Publié le 07 septembre 2018

ENTREPRISES RESPONSABLES

D-Orbit : le nettoyeur de l’espace qui veut faire du bien à la société

D-Orbit est une startup italienne spécialisée dans le nettoyage de l’espace. Considérée par les experts comme faisant partie des 100 startups à suivre au niveau mondial, elle est l'une des premières entreprises italiennes à mission. Un statut qui lui permet d'exercer un attrait supplémentaire sur les talents et les investisseurs !

Mission to mars pixabay
L'espace est jonché de débris d'engins spaciaux. Un nouveau marché pour les nettoyeurs de l'espace comme D-Orbit.
@Pixabay

Vieux satellites inactifs, morceaux de fusées, panneaux solaires détachés, on trouve de tout dans l’espace, et notamment des déchets. Le nettoyage de l’espace est de fait devenu un nouveau marché. C’est celui de D-Orbit, une startup italienne installée près du lac de Côme, qui est devenue en quelques années, l’un des leaders du secteur.

Celle-ci propose des technologies et techniques pour détruire les satellites en fin de mission ou en cas d’échec, en leur permettant de se consumer dans l’atmosphère ou en les envoyant sur des orbites cimetières par exemple. La tâche est d’ampleur : on compte aujourd’hui quelque 6 000 satellites dans l’espace dont seulement un millier environ sont en fonctionnement…

Misson spatiale et sociétale

Dès sa création, en 2011, la startup a fait le choix de mener de front mission spatiale et mission sociétale. "J’ai compris très tôt que le développement durable n’est pas la cerise sur le gâteau mais bien une condition nécessaire pour créer une entreprise pérenne", explique ainsi son fondateur Luca Rossettini, au cabinet Prophil (1).

Dès l’origine, la société s’est donc attelée à obtenir la certification B-corp. Puis a endossé le statut de Società Benefit, relativement calqué sur le modèle américain du label, dès son lancement en 2016. Les entreprises sous ce statut doivent mentionner un ou plusieurs buts "de bénéfice commun" et leur gestion doit équilibrer l'intérêt des actionnaires et des autres parties prenantes, avec l'intérêt de la mission. 
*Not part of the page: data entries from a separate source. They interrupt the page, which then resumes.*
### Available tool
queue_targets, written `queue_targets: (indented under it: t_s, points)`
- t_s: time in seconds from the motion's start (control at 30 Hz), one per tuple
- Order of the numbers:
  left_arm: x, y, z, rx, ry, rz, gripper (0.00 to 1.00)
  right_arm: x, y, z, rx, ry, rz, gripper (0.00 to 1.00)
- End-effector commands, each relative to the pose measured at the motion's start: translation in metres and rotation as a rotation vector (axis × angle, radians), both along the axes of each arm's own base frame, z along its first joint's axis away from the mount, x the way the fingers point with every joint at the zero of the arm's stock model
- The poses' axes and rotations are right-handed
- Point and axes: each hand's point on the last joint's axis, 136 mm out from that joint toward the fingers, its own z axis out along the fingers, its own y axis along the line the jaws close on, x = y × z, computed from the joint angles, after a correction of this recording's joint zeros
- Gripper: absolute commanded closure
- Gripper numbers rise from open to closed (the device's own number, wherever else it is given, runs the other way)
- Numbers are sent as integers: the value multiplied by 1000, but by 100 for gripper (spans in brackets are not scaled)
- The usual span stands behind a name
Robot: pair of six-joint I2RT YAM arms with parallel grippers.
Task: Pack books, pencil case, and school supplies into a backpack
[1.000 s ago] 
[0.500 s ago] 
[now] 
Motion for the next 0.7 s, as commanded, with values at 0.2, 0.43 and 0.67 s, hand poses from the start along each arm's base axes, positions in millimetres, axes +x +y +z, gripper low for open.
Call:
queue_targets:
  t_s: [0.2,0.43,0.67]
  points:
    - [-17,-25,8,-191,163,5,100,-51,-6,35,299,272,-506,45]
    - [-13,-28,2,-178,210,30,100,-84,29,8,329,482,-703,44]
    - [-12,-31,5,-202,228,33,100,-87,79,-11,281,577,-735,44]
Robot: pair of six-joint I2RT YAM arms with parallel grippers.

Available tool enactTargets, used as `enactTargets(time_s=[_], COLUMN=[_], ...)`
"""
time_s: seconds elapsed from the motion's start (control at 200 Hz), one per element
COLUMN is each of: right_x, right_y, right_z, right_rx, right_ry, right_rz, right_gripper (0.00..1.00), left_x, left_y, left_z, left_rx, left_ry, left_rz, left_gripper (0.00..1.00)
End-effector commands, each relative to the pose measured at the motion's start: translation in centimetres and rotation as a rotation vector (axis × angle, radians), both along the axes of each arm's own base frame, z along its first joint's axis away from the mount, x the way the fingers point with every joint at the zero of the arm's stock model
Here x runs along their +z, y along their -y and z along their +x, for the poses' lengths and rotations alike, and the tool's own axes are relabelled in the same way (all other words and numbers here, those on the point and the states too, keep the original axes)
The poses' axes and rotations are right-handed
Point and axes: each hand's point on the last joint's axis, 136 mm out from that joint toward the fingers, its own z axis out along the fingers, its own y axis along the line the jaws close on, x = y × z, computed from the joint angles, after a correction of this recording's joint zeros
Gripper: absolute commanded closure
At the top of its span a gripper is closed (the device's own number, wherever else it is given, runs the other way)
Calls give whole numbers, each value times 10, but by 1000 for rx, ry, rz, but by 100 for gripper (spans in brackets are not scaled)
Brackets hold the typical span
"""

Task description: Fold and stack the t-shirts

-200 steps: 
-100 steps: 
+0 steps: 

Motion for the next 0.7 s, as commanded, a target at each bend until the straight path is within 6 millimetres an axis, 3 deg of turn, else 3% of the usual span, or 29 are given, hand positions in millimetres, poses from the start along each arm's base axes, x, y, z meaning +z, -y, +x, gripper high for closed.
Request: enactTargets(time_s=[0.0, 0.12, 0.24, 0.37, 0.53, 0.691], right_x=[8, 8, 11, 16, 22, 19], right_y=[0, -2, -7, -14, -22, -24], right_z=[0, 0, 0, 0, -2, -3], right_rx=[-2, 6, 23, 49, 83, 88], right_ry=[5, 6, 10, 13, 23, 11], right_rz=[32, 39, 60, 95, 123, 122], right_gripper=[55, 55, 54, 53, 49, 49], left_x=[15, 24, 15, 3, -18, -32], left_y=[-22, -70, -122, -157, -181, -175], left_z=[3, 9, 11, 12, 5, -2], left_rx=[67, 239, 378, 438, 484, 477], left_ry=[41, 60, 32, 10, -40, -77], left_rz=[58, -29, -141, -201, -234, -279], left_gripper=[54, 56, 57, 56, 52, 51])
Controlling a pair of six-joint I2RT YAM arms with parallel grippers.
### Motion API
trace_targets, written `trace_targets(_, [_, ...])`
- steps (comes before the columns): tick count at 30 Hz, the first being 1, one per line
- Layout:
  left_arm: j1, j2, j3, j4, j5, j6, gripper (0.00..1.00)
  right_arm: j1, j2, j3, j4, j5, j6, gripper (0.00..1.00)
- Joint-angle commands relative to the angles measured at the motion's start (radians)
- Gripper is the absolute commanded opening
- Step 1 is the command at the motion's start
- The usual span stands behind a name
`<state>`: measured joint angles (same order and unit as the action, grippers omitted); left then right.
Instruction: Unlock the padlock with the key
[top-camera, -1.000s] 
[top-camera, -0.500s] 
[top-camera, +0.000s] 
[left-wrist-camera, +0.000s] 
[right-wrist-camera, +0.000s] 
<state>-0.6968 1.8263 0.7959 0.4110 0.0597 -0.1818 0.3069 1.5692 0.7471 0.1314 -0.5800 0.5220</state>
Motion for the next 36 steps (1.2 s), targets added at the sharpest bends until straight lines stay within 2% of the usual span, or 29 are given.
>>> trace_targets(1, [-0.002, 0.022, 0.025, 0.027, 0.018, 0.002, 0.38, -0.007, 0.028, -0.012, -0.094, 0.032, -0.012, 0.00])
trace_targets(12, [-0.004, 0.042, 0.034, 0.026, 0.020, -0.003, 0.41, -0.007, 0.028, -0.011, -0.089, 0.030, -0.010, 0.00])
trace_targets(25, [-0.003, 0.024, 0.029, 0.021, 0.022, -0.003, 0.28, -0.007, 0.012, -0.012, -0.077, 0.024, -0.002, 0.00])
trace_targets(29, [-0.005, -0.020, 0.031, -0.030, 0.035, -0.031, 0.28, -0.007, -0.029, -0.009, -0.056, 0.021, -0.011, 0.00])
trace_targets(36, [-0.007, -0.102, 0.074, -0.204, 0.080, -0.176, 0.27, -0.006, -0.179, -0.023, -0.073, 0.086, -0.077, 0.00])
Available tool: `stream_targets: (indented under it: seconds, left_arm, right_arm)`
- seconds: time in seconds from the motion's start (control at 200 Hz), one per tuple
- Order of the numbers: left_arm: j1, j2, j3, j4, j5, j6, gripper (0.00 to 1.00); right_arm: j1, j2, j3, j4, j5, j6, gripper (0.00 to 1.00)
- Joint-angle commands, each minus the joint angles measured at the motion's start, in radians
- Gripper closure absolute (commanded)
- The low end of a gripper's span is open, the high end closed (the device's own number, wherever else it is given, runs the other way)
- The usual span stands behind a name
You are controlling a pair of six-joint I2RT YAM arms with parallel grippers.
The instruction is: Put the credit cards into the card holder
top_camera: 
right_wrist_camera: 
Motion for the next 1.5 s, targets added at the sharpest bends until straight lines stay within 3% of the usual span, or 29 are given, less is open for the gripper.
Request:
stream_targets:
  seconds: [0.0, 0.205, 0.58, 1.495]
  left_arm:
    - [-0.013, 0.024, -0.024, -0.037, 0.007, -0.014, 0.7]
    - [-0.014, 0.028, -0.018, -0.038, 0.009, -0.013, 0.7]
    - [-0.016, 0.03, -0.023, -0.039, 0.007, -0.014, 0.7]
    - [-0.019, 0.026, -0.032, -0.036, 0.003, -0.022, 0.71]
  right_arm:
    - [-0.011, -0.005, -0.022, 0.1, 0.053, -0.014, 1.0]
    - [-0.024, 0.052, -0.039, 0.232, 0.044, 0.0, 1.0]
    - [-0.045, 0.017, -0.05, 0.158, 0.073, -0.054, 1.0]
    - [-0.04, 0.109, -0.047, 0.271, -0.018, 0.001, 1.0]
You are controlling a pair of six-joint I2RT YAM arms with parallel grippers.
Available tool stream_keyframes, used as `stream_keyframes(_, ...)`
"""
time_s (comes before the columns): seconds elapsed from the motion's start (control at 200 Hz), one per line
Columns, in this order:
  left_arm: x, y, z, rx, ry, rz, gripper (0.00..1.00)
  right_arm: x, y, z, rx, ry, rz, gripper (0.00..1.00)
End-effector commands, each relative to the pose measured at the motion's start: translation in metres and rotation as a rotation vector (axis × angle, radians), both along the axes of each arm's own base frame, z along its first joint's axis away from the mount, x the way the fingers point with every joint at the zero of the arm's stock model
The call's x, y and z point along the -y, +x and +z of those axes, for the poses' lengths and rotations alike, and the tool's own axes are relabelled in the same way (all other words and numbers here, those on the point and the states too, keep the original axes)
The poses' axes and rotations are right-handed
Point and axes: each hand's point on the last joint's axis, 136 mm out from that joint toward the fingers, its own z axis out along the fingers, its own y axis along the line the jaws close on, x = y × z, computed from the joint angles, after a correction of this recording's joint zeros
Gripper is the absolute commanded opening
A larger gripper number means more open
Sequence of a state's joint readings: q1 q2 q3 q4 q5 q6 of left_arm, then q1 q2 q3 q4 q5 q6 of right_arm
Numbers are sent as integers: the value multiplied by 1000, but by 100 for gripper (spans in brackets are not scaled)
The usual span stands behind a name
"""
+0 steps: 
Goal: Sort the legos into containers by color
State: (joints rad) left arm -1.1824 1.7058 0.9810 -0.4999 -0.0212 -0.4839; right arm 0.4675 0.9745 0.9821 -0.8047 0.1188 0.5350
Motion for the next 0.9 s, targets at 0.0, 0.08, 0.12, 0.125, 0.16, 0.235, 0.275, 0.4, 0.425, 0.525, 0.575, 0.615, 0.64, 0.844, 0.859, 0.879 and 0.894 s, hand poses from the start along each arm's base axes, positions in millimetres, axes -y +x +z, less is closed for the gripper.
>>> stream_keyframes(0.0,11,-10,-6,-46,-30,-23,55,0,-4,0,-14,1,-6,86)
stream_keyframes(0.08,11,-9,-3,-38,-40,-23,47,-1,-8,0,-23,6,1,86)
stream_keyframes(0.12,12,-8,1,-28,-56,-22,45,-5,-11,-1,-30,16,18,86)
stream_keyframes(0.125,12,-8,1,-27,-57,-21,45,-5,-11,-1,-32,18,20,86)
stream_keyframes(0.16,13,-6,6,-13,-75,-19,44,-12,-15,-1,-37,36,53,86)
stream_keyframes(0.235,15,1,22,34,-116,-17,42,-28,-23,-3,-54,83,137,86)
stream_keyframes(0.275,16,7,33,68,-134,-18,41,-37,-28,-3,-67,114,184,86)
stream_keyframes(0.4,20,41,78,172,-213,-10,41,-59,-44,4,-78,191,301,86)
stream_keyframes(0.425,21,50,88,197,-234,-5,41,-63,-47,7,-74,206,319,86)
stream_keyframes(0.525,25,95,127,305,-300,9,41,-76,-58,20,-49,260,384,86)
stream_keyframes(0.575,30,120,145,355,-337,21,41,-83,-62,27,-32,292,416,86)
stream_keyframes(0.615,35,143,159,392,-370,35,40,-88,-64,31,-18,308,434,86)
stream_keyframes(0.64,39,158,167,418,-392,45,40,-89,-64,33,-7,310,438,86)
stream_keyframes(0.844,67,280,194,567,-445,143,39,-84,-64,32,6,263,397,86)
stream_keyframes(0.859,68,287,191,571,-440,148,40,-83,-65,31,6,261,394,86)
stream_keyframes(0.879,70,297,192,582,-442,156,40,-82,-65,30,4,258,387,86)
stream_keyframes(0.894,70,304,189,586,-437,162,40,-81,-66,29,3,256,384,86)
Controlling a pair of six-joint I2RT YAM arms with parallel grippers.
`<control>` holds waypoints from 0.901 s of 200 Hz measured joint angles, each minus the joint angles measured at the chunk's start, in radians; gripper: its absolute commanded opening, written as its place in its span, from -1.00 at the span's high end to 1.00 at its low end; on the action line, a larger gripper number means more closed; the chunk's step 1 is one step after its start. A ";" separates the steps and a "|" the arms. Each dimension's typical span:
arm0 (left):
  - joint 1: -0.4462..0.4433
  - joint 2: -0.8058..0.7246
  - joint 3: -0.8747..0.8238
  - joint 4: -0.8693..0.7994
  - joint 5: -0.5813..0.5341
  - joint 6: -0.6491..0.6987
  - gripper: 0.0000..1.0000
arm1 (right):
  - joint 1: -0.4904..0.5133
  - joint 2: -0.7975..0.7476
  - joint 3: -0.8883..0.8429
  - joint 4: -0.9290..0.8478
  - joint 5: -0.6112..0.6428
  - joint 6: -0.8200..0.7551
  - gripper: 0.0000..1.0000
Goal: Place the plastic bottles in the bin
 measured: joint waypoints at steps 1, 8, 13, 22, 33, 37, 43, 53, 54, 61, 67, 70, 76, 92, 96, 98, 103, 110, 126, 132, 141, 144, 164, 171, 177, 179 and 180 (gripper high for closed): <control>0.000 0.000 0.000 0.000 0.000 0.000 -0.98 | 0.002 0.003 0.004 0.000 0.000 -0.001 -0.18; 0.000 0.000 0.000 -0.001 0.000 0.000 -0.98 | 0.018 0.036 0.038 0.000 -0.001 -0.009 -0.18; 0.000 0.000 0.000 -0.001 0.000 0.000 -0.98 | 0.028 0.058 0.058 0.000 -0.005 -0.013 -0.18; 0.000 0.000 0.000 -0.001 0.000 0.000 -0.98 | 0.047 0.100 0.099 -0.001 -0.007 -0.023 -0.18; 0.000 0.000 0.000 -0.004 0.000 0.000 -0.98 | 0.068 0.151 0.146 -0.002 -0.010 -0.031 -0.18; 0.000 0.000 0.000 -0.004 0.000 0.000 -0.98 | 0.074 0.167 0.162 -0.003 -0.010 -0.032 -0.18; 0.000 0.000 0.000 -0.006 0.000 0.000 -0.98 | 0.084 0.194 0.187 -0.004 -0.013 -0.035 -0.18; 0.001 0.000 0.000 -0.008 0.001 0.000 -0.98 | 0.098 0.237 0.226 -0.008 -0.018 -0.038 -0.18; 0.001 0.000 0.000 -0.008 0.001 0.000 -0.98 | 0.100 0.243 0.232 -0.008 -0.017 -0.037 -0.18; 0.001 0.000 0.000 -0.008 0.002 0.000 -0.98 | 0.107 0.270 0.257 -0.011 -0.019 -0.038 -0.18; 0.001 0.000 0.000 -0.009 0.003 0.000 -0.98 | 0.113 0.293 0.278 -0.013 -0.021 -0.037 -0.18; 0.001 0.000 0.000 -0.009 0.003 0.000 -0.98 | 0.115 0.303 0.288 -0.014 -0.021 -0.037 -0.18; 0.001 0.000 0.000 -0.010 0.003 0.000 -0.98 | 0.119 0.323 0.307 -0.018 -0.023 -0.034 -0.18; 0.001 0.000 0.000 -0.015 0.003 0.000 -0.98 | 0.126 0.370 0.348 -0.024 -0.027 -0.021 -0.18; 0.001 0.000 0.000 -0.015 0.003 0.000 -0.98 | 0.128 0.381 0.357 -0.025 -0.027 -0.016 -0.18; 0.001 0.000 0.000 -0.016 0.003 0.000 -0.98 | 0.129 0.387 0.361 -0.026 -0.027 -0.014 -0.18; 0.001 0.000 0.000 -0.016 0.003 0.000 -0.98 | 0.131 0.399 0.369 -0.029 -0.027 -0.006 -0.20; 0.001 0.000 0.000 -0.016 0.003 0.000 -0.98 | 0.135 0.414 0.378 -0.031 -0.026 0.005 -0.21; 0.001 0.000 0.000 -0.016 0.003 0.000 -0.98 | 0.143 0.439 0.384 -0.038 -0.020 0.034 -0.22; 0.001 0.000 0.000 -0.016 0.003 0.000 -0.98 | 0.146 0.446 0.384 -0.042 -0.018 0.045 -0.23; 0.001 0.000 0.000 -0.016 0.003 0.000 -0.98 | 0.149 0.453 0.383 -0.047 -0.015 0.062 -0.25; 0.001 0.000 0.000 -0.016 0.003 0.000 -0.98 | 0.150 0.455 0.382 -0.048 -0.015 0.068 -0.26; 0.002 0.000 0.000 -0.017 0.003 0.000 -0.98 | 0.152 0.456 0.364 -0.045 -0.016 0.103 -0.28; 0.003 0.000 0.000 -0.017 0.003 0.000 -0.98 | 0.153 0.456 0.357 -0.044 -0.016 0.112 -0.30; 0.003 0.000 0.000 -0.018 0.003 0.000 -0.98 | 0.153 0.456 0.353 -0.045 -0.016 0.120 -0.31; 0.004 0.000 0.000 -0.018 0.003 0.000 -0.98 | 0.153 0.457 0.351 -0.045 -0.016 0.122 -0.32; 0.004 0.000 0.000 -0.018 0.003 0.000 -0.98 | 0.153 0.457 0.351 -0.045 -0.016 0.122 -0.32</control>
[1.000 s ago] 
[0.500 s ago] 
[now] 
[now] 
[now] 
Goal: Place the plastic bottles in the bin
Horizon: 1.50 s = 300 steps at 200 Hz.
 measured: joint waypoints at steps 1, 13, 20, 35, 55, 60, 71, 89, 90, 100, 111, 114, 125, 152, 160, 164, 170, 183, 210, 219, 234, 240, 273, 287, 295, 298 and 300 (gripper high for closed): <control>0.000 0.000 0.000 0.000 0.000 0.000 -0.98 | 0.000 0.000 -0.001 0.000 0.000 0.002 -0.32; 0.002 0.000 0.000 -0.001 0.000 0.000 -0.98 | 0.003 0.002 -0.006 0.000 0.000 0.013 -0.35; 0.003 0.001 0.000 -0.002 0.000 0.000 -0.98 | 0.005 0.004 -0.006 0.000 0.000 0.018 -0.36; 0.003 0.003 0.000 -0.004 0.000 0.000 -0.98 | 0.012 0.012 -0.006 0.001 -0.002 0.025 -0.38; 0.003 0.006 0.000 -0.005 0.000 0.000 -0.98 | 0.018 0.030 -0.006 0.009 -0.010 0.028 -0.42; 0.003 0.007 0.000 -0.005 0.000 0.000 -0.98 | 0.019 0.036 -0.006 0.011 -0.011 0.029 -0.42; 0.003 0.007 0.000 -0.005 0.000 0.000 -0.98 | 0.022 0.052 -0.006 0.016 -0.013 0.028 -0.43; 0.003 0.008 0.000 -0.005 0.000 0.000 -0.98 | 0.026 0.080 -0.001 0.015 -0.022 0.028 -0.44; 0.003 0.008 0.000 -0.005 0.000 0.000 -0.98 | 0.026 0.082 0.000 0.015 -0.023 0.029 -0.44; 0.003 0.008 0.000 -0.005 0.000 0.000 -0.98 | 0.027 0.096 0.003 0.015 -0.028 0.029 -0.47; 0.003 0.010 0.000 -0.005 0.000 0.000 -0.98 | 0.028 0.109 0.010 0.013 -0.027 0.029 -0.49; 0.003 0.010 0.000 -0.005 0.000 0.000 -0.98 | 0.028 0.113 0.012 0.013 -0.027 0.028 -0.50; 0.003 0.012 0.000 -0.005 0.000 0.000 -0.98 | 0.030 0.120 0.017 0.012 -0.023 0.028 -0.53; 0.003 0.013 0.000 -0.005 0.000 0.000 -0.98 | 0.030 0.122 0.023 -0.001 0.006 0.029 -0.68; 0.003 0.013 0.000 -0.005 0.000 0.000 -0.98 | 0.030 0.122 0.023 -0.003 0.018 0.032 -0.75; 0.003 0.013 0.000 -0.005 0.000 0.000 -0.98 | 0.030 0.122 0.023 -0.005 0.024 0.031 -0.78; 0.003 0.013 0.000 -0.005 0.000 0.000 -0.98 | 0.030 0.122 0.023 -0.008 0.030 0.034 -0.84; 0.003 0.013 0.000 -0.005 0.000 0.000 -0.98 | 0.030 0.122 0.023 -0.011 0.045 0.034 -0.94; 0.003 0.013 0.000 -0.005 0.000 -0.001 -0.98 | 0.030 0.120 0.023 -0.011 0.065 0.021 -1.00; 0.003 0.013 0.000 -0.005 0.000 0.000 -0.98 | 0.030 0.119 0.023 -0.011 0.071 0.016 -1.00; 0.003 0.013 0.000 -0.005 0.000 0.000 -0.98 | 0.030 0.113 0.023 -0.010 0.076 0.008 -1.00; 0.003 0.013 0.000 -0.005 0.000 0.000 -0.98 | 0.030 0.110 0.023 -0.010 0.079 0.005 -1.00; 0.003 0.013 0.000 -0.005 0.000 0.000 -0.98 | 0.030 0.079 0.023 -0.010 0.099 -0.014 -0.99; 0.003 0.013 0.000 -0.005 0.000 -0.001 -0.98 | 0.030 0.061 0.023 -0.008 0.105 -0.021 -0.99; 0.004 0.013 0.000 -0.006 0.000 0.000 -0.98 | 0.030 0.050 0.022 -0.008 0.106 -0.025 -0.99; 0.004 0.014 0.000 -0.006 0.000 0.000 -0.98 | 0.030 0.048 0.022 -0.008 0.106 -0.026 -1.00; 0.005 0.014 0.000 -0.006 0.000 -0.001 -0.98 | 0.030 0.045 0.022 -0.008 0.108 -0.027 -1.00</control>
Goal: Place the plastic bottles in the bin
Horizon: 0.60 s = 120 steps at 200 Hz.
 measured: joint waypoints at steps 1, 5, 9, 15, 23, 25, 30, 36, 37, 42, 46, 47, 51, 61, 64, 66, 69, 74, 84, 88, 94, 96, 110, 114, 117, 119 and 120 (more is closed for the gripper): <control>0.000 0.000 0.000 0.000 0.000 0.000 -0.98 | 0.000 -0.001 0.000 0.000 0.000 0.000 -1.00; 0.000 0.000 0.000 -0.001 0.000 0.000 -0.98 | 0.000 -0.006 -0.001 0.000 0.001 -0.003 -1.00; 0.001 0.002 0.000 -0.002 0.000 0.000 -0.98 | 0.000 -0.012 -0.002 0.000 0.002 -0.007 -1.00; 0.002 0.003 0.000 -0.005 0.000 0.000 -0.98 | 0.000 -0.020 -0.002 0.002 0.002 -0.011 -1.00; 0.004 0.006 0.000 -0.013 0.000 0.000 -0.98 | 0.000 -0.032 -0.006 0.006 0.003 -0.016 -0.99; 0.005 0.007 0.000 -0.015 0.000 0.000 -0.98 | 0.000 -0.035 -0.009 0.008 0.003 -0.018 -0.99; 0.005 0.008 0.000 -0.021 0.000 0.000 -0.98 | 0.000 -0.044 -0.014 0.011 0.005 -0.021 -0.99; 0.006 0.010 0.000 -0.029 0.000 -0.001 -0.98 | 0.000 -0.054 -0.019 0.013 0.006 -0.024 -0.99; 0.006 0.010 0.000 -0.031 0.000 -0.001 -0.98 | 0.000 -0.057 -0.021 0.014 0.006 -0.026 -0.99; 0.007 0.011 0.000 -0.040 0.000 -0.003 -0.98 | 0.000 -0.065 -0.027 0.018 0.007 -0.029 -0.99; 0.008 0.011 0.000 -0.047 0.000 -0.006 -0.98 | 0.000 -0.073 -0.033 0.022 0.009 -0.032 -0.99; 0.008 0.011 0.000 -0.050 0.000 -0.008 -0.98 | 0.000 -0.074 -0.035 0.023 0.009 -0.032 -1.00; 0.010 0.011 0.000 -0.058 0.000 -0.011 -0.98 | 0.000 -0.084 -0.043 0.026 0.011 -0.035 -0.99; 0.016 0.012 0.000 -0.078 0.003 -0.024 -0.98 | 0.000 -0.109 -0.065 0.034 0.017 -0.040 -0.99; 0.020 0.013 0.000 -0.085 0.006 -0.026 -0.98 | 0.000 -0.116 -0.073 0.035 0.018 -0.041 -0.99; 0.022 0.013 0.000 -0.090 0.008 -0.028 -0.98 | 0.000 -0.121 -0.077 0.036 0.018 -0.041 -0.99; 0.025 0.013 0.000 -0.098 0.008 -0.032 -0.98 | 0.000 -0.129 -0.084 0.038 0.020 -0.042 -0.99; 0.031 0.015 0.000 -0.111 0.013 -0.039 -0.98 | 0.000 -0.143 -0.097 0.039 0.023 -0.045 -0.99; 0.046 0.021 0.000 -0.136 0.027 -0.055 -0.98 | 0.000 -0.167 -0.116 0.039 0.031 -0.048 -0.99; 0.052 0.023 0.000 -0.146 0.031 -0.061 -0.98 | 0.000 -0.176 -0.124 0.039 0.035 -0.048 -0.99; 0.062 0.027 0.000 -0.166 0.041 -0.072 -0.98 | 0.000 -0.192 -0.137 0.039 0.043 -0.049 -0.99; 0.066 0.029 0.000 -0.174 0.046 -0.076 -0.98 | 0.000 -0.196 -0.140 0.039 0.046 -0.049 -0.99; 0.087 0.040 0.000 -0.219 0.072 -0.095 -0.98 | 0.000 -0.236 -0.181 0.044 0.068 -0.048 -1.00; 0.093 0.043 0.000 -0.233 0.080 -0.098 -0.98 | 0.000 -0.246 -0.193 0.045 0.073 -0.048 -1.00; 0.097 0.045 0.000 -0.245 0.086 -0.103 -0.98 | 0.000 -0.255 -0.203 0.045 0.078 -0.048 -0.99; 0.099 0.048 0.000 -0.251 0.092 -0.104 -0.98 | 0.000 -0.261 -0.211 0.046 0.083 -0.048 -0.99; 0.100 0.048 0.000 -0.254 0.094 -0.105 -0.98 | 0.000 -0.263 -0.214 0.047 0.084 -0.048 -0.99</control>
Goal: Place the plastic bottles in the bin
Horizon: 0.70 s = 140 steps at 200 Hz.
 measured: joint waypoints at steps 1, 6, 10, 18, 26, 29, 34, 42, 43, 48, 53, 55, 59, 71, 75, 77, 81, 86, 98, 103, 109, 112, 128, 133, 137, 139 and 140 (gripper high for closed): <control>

"Nous sommes la seule société spatiale à mission", s’enorgueillit ainsi Stefano Antonetti, directeur des ventes et business institutionnel de D-Orbit. Concrètement, cela passe par la recherche des solutions techniques les plus respectueuses de l’environnement, la recherche du moindre impact pour les déplacements des salariés, le recours à un approvisionnement le plus local possible, ou encore une démarche pédagogique sur les enjeux environnementaux liés à l’espace dans les écoles italiennes. L’entreprise a également opté pour une organisation horizontale à l’intérieur de l’entreprise, avec très peu de niveaux hiérarchiques et beaucoup d’autonomie pour les salariés.

Attirer les talents…et les investisseurs

"Toute cette démarche est très importante pour nous et lorsque nous recrutons, nous insistons autant sur notre excellence technologique que notre démarche d’entreprise à mission. Cela nous permet clairement d’attirer les talents alors que nous sommes une petite entreprise et que nous ne sommes pas forcément les plus attractifs du marché au niveau salarial par exemple", souligne Stefano Antonetti.

L’impact positif est aussi l’un des trois points clés mise en avant auprès des investisseurs après la compétitivité et l’utilisation des dernières technologies de pointe. "Notre engagement à promouvoir un impact environnemental positif est juste aussi important que de se procurer les meilleures technologies pour répondre au mieux aux besoins de nos clients", écrit ainsi l’entreprise sur son espace investisseur.

Et l’argument fait mouche selon Stefano Antonetti : "Les investisseurs avec lesquels nous sommes en contact sont très sensibles à cet aspect. Nos actionnaires nous soutiennent à 100 % dans notre double objectif car ils voient que le succès est au-rendez-vous". La startup compte aujourd’hui une trentaine de personnes vise 126 millions d’euros de chiffre d’affaires dans 5 ans.

Béatrice Héraud @beatriceheraud

(1)   In "Les entreprises à mission, panorama international des statuts hybrides au service du bien commun", 2017, publié par le cabinet Prophil.